TURKEY-JOURNALISTS-CARD-ISSUE
Press freedom activists read opposition newspaper Cumhuriyet during a demonstration outside a courthouse, in Istanbul in this file photo. (Reuters)

The issue of press cards is coming to the fore again in Turkey after the Committee to Protect Journalists called on the Turkish presidency’s “media department” to remove what it called “partisan obstacles” to those applying for press cards, as well as “abandon” the “speech” The hostile attitude towards them, according to what was stated in the text of the letter sent by the international organization based in New York City, to Fahrettin Altun, director of the Information Department in the Turkish Presidency.

Gulnoza Said, Europe and Central Asia program coordinator at the Committee to Protect Journalists urged Ankara to reform the mechanism for obtaining press cards in Turkey, according to the text of her letter to Altun, who heads Turkey’s only department that grants media workers. Press cards authorizing them to work within all regions of the country.

“The Committee to Protect Journalists asks you to reconsider the conditions for issuing a press card in Turkey and to establish a constructive dialogue with journalists to avoid recurring judicial battles on this issue,” the Europe and Central Asia Program Coordinator said in her letter to Altun, stressing that it is essential that media workers obtain The media is easily available on the press card and its issuance should not be subject to discrimination on the basis of the bearer’s positions or the orientation of the media outlet for which he works.

For his part, Gökhan Dormus, head of the Journalists Syndicate in Turkey, confirmed that thousands of journalists in the country did not obtain press cards without any justification for that, as he put it.

The head of the union, known by the acronym TGS, told Al Arabiya.net that “about 5,000 colleagues do not receive their cards without any reasons preventing this.”

He added, “The issue of the press card in Turkey has been discussed for several years, but unlike the issuance of press cards in Europe, which is done through professional unions, Ankara issues a government document with these cards, and this leads to the absence of the influence of professional bodies.”

He continued, “I was one of those people whom Turkey refused to grant the press card to, but I got it after a hiatus of 3 years following the case I submitted to the Ankara Administrative Court, which finally ruled that I got the card.”

The head of the union also called on his country’s government to change the current system and the conditions for obtaining press cards in Turkey.

Although the Turkish Journalists Syndicate has close links with the International Federation of Journalists in Belgium, Ankara does not recognize the international press card granted by the union to members of the unions it does. It also does not recognize the press cards issued by some of the local unions in the country.

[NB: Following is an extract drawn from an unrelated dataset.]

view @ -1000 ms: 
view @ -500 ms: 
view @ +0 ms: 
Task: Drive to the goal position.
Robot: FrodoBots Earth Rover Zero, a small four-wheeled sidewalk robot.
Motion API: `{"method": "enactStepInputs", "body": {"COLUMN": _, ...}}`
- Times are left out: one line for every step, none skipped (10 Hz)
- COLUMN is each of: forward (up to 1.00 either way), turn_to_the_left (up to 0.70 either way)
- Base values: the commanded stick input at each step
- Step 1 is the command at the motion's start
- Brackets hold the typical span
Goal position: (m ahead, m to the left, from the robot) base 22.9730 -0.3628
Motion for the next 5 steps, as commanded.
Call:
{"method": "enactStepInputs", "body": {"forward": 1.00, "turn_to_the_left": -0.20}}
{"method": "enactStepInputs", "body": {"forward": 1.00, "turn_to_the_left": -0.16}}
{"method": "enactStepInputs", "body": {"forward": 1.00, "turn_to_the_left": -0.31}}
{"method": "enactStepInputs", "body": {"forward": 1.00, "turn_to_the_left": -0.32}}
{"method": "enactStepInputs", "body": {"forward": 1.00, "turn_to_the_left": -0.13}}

And last April, amendments made by the Turkish State Council regarding the conditions for obtaining a press card allowed the “arbitrary” cancellation of the cards of many journalists, according to what the Committee to Protect Journalists reported on July 16 in the content of the letter it sent to Altun.

In May, Altun tweeted, “These rules will prevent those who promote propaganda for terrorism and violence from hiding behind a press card.”

Ankara is accused by media freedom organizations of deliberately not giving press cards to journalists critical of the government or those opposed to it.

The Turkish Presidency’s Information Department is the only body that issues recognized press cards in the country. It requires working for a year and 6 months, in a media outlet as a condition of obtaining it, which is a barrier for those who work independently with the media.